▶ EXERCISE GOAL: What appears from the first line of the data below through the line containing "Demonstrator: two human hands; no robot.", both included, should be copied exactly, and nothing else.

▶ RECORDED INFORMATION:
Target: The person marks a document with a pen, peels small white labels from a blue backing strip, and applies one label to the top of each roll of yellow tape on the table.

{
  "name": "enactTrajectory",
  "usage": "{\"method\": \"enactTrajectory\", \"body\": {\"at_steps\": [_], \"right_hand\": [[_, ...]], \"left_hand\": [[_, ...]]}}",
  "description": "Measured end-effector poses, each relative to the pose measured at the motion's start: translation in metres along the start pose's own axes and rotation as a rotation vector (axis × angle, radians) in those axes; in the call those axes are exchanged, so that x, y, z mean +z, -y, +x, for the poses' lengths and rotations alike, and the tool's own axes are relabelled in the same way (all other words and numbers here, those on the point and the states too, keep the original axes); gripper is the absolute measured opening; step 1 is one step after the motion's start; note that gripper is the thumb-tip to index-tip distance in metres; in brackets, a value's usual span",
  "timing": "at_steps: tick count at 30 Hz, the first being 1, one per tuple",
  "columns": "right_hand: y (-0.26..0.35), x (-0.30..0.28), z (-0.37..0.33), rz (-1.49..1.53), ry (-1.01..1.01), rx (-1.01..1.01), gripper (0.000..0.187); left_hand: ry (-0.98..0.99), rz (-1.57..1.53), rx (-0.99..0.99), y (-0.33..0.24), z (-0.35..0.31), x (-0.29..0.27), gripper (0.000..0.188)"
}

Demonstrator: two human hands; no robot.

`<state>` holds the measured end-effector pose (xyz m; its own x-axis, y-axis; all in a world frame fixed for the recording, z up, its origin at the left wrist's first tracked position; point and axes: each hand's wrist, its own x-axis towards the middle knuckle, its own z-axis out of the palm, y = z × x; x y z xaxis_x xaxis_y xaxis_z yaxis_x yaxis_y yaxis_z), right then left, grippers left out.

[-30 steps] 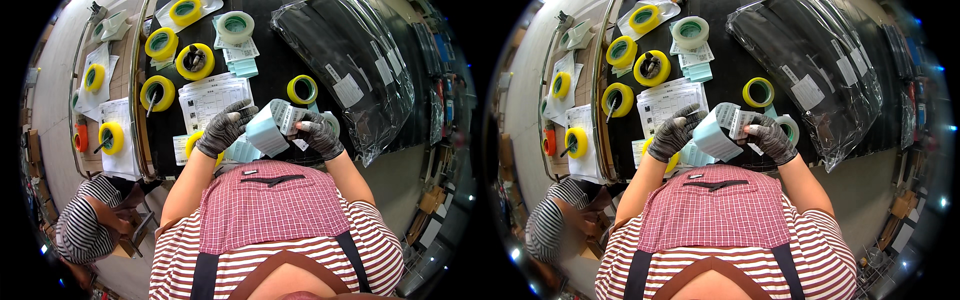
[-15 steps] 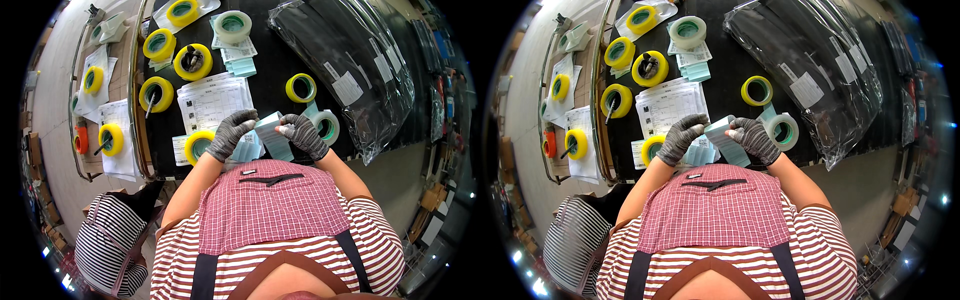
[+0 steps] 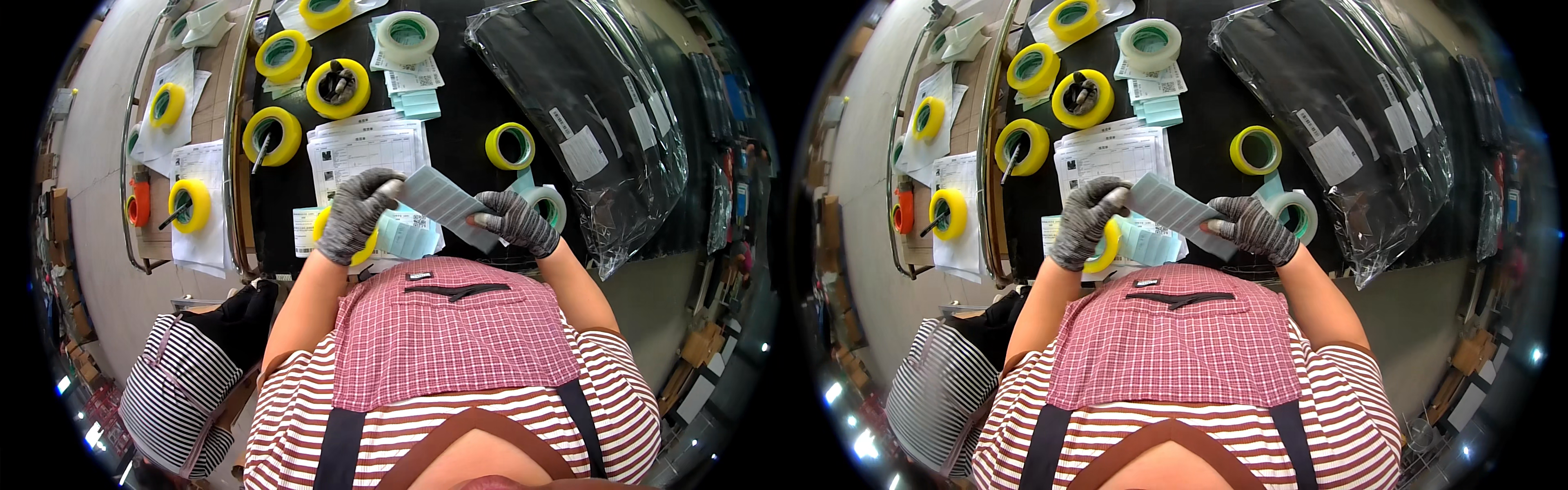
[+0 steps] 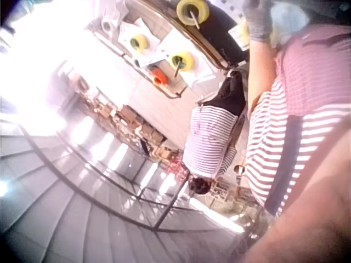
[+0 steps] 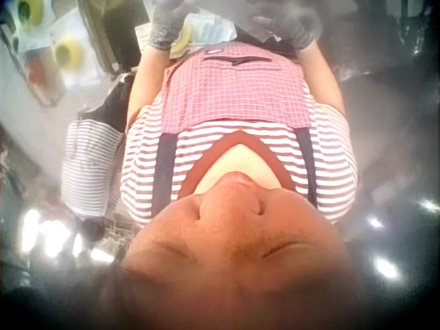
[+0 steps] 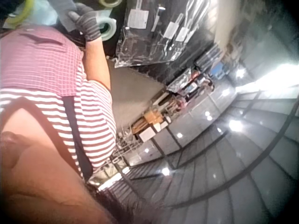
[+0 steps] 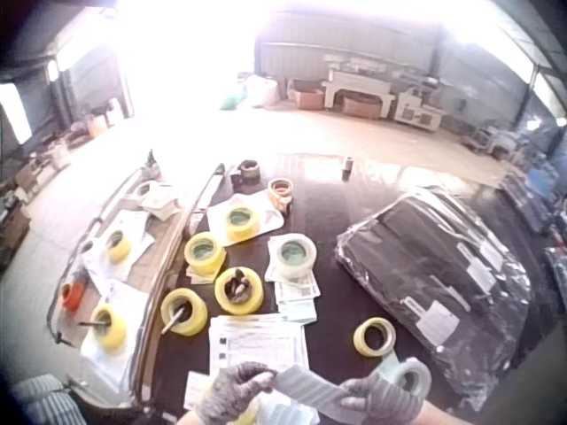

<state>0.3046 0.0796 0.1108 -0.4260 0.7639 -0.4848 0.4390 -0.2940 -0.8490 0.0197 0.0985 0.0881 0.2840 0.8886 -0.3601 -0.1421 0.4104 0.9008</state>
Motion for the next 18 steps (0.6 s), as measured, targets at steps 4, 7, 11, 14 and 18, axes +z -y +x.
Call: {"method": "enactTrajectory", "body": {"at_steps": [4,7,11,14,18], "right_hand": [[0.003,0.014,0.005,-0.115,-0.090,0.002,0.029],[0.004,0.034,0.017,0.035,-0.072,0.033,0.033],[0.009,0.064,0.043,0.249,0.078,0.112,0.040],[-0.017,0.083,0.066,0.232,0.144,0.193,0.044],[-0.057,0.099,0.091,-0.205,0.067,0.235,0.043]], "left_hand": [[-0.368,1.194,0.137,0.025,-0.022,-0.064,0.050],[-0.386,1.270,-0.294,0.048,-0.048,-0.079,0.071],[-0.378,1.114,-0.207,0.092,-0.059,-0.092,0.053],[-0.361,1.045,-0.140,0.097,-0.059,-0.099,0.042],[-0.317,0.643,-0.034,0.132,-0.067,-0.131,0.040]]}}
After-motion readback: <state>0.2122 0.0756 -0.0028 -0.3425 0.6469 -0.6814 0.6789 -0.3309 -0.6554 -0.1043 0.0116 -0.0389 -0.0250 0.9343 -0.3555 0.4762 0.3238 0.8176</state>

▶ SOLUTION TO THE PROBLEM:
Target: The person marks a document with a pen, peels small white labels from a blue backing strip, and applies one label to the top of each roll of yellow tape on the table.

{
  "name": "enactTrajectory",
  "usage": "{\"method\": \"enactTrajectory\", \"body\": {\"at_steps\": [_], \"right_hand\": [[_, ...]], \"left_hand\": [[_, ...]]}}",
  "description": "Measured end-effector poses, each relative to the pose measured at the motion's start: translation in metres along the start pose's own axes and rotation as a rotation vector (axis × angle, radians) in those axes; in the call those axes are exchanged, so that x, y, z mean +z, -y, +x, for the poses' lengths and rotations alike, and the tool's own axes are relabelled in the same way (all other words and numbers here, those on the point and the states too, keep the original axes); gripper is the absolute measured opening; step 1 is one step after the motion's start; note that gripper is the thumb-tip to index-tip distance in metres; in brackets, a value's usual span",
  "timing": "at_steps: tick count at 30 Hz, the first being 1, one per tuple",
  "columns": "right_hand: y (-0.26..0.35), x (-0.30..0.28), z (-0.37..0.33), rz (-1.49..1.53), ry (-1.01..1.01), rx (-1.01..1.01), gripper (0.000..0.187); left_hand: ry (-0.98..0.99), rz (-1.57..1.53), rx (-0.99..0.99), y (-0.33..0.24), z (-0.35..0.31), x (-0.29..0.27), gripper (0.000..0.188)"
}

Demonstrator: two human hands; no robot.

The work is done, and the output is complete.